The Studs also started an annual rivalry with the Humboldt Crabs, a semi-professional team located in Arcata, California, playing the Crabs on their annual California road trip.

==Coaches==
Barry Aden, a member of the National Baseball Congress Hall of Fame, the Grand Forks Tournament Hall of Fame, the National Semi Pro Baseball Hall of Fame, Tacoma Oldtimers Hall of Fame and the Centralia College Sports Hall of Fame, is the General Manager and Head Coach of the Seattle Cheney Studs. In over 34 years of coaching, Aden has compiled a record of 1177 wins, 482 losses and 6 ties.
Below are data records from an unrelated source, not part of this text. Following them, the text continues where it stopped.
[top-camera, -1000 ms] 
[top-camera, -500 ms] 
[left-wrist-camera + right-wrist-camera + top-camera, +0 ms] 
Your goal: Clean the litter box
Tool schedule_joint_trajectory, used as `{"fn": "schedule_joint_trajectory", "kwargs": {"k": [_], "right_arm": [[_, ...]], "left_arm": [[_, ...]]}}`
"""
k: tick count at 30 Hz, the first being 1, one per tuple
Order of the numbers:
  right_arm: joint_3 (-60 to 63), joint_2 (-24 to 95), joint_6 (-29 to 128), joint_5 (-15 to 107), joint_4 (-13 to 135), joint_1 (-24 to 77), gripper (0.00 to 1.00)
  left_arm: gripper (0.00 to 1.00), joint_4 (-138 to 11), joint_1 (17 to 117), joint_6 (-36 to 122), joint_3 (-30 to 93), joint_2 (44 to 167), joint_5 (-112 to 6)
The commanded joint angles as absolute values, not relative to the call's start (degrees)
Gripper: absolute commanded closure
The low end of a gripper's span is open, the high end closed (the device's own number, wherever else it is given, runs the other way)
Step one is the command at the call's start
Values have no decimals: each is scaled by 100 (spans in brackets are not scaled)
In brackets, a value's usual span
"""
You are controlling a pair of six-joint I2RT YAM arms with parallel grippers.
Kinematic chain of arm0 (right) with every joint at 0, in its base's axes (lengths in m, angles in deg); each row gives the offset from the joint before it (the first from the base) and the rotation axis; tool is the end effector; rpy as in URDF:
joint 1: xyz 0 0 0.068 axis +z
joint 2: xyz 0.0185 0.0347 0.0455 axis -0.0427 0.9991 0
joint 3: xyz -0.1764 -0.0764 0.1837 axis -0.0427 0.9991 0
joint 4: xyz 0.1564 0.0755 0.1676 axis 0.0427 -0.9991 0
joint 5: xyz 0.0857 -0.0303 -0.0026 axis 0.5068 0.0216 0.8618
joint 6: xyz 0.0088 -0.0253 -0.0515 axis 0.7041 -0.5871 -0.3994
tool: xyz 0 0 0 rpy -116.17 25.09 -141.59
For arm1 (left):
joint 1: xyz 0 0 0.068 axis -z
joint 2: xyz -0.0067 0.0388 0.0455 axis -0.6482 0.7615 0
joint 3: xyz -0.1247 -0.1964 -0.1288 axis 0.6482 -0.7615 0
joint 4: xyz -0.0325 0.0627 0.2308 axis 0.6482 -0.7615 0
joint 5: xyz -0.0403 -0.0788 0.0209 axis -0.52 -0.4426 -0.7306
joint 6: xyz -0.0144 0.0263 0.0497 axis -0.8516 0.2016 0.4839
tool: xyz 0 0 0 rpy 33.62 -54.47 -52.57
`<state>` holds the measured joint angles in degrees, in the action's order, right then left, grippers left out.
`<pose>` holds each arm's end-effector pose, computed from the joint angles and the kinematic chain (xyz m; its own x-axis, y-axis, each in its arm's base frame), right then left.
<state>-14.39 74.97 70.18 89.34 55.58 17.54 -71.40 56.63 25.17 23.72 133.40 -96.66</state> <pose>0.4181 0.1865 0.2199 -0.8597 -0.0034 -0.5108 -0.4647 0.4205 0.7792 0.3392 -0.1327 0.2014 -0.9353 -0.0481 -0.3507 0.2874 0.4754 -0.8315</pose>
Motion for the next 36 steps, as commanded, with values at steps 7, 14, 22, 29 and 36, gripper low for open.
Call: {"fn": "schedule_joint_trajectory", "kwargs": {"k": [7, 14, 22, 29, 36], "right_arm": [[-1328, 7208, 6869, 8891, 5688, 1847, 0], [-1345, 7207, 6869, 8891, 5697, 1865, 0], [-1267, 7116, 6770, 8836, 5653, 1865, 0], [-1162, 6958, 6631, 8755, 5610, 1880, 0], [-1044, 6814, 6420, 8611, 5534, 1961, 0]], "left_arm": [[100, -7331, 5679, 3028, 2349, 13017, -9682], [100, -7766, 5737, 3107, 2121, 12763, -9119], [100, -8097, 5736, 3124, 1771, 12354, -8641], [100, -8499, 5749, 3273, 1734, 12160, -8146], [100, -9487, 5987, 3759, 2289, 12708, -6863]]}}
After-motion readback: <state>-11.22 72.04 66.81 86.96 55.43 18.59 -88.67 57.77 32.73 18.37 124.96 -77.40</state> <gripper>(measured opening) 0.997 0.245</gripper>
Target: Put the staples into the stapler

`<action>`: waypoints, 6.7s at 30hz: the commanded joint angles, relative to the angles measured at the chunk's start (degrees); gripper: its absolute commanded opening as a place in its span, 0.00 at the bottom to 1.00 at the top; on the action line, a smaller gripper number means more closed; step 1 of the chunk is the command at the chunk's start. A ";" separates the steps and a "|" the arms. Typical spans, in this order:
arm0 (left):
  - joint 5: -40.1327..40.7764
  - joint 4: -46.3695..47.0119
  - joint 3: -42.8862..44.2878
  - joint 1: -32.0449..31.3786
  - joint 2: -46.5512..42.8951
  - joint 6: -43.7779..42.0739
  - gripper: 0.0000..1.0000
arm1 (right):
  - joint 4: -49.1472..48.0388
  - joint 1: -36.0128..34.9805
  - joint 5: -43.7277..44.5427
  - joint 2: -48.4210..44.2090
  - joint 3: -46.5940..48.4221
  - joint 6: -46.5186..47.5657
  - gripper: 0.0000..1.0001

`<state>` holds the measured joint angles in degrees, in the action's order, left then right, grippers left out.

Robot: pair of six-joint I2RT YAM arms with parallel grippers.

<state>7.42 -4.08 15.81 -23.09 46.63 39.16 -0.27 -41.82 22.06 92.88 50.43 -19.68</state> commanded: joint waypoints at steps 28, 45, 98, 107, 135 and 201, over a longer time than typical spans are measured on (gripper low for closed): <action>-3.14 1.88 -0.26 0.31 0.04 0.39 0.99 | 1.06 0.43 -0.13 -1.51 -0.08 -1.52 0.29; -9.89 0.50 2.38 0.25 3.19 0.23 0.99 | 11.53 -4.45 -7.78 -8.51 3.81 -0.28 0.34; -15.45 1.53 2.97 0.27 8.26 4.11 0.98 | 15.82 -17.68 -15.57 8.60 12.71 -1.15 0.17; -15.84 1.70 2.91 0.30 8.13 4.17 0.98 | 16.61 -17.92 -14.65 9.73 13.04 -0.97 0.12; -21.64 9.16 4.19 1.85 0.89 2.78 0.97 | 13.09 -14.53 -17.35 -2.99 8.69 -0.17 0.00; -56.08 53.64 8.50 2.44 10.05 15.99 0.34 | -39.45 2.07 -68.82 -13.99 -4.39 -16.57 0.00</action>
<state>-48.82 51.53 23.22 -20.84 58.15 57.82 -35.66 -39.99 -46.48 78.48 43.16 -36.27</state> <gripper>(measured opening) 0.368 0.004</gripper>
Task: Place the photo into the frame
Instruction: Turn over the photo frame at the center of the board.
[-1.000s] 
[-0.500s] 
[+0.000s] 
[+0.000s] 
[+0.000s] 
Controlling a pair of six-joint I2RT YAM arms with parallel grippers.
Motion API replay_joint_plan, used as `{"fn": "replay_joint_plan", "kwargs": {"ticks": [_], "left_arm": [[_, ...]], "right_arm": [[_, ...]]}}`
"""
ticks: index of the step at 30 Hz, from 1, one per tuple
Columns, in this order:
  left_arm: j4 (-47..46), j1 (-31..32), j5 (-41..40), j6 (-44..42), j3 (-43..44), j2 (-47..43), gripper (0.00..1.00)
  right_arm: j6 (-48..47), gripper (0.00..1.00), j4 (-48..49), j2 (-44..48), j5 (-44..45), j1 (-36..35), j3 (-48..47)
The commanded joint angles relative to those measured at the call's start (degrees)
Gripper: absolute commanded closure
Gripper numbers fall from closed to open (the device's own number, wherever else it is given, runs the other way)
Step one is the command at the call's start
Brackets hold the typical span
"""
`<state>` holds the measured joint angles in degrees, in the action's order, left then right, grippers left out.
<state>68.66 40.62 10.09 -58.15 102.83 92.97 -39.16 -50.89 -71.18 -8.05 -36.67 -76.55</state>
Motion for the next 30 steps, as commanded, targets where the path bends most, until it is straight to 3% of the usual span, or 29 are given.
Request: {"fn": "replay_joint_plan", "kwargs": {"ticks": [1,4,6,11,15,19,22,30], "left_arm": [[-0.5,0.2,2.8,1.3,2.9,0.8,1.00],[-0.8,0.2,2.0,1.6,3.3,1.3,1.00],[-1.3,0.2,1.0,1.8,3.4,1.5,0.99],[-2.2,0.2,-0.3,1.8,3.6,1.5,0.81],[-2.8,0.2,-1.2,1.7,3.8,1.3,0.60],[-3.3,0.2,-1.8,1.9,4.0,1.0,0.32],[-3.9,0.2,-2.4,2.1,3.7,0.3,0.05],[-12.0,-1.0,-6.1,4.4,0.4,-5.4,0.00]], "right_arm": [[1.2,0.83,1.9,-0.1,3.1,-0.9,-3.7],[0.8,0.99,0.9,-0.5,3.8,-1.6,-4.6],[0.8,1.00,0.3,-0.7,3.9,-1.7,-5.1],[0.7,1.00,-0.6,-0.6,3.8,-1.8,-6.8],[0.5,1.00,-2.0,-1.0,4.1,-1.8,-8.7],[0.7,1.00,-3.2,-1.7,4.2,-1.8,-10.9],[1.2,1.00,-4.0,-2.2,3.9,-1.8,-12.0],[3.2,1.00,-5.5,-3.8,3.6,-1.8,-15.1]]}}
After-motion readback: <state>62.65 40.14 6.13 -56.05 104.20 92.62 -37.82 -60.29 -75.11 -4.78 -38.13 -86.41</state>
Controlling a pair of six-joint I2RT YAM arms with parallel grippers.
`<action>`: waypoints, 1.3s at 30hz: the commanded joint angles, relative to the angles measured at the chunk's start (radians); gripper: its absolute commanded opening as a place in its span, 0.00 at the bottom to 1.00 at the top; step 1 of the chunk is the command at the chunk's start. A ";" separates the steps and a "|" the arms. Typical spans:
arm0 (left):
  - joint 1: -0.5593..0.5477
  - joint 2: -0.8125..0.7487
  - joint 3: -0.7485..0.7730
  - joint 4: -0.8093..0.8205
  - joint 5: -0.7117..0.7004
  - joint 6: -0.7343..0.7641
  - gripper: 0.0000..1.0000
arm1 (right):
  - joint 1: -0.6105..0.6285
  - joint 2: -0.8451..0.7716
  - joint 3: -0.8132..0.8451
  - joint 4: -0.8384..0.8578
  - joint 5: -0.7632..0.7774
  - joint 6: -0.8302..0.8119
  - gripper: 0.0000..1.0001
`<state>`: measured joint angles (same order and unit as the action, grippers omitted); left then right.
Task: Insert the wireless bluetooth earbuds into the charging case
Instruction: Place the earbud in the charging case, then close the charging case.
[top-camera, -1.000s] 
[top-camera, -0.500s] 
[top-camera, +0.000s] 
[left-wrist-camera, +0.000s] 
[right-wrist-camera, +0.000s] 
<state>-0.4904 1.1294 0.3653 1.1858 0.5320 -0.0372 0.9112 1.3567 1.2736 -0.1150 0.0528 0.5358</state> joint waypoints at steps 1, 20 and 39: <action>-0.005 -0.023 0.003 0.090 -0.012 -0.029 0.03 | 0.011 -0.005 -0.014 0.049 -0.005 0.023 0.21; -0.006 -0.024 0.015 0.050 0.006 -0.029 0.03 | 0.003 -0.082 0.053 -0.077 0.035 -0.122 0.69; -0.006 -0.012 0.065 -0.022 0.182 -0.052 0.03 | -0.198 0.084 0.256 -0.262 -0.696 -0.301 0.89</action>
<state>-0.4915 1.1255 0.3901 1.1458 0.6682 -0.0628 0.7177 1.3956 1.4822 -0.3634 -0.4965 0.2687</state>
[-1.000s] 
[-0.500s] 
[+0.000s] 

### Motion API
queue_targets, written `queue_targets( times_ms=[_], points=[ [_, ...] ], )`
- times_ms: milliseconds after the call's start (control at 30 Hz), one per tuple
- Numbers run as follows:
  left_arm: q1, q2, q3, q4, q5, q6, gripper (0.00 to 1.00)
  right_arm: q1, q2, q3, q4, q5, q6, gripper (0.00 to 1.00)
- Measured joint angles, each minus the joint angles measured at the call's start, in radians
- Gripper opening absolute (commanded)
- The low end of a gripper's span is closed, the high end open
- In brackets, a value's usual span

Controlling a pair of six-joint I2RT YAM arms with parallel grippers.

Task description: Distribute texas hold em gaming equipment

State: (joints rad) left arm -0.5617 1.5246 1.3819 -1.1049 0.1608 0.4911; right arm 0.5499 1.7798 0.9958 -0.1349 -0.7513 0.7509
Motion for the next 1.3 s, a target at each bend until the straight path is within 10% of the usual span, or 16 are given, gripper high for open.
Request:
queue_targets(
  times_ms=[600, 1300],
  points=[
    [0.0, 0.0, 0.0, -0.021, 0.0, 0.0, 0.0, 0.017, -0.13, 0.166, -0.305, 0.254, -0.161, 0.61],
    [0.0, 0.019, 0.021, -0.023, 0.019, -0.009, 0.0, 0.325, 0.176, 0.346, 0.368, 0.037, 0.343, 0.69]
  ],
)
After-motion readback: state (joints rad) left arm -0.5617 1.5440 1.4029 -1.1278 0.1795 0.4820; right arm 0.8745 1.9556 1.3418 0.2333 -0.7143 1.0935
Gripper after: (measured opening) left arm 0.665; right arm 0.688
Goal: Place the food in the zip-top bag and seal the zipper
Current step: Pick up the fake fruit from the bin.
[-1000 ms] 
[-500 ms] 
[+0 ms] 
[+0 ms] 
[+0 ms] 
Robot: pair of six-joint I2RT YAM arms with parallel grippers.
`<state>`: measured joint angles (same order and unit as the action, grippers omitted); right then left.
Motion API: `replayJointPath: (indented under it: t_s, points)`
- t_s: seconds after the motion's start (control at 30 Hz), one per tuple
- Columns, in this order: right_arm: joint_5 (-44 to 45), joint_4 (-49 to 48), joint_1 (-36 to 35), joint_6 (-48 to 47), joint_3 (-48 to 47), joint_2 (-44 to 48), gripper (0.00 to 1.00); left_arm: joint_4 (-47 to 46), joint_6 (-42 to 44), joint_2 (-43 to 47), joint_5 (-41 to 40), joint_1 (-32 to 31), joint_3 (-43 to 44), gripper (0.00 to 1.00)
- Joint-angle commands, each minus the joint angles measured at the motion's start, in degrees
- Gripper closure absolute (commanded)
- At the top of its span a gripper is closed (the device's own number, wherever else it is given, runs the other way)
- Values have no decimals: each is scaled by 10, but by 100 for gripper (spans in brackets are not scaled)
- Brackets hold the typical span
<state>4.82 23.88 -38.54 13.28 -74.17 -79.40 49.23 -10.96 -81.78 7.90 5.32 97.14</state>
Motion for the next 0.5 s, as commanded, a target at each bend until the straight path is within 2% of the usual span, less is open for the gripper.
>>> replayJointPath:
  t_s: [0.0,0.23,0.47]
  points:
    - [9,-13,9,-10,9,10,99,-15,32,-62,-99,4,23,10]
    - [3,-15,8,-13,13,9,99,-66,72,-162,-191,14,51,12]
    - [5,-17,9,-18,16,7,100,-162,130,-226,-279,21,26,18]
He has led the Studs to the NBC World Series 25 times, and to a top 10 finish 15 times, finishing first runner up in 2008, 2010, 2012 and 2014. He also led the Studs to their first ever NBC World Series National Championship in 2013, their second national championship in 2015 and their 3rd National title in 2019. Aden was awarded manager of the year for the team's first-place finish in 2013 and again in 2019.

===Former coaches===
- Mark Dow	1998–2000
- Dan Dow	1995–1997
- Jeff Scanlan	1994
- Barry Aden	1990–1993
- Steve Quealey	1990
- Dave "Scooter" Ellis	1990
- Ken Knutson	1988–1989
- Dave Pascho	1986–1987
- Jim Riley	1985
- Greg McCollum	1981–1984
- Larry Book	1980
- Fred Shull	1976–1979
- Tom Kallas	1975
- Paul Tomlinson	1973–1974
- George Grant	1966–1972
- Ed O'Brien	1961-1965
- Doug McArthur	1957
- Joe Budnick	1954–1960

==Notable alumni==

- Tim Lincecum
- Brent Lillibridge

NBC All-Americans
- Isaiah Afework, outfielder (2024)
- Jonas Kim, designated hitter (2021)
- Charlie Larson, third baseman (2021)
- Henry Cheney, outfielder (MVP 2019)
- Kyle Strash, infielder (2019)
- Zander Clouse, pitcher (2019)
- Jack Pauley, designated hitter (2019)
- Brock Gagliardi, catcher (2019)
- Garrett Breda, catcher (2018, 2012)
- Landon Riker, outfielder (2017)
- Connor Savage, outfielder (2015, MVP 2015)
- Geoff Brown, pitcher (2015)
- Scott Kuzminsky, pitcher (2014, 2011)
- Taylor Thompson, pitcher (2014, 2013, 2010, 2008) *Inducted into the NBC Hall of Fame (2016)
- Eric Peterson, designated hitter (2013)
- David Benson, pitcher (2012, MVP 2013)
- Bobby Tannehill, utility (2012)
- Brady Steiger, designated hitter (2012)
- Derek Jennings, shortstop (2010, 2008)
- Brandon Kuykendall, outfielder (2008)
- Nick Cebula, pitcher (2007, 2005)
- Andre Marshall, outfielder (2006)
- Dan Dimascio, utility (1992)
- Rich Mialovich, third baseman (1992)

==In popular culture==

A Seattle Studs Baseball t-shirt can be seen in a location in The X-Files Game from 1998, which was filmed and set in Seattle.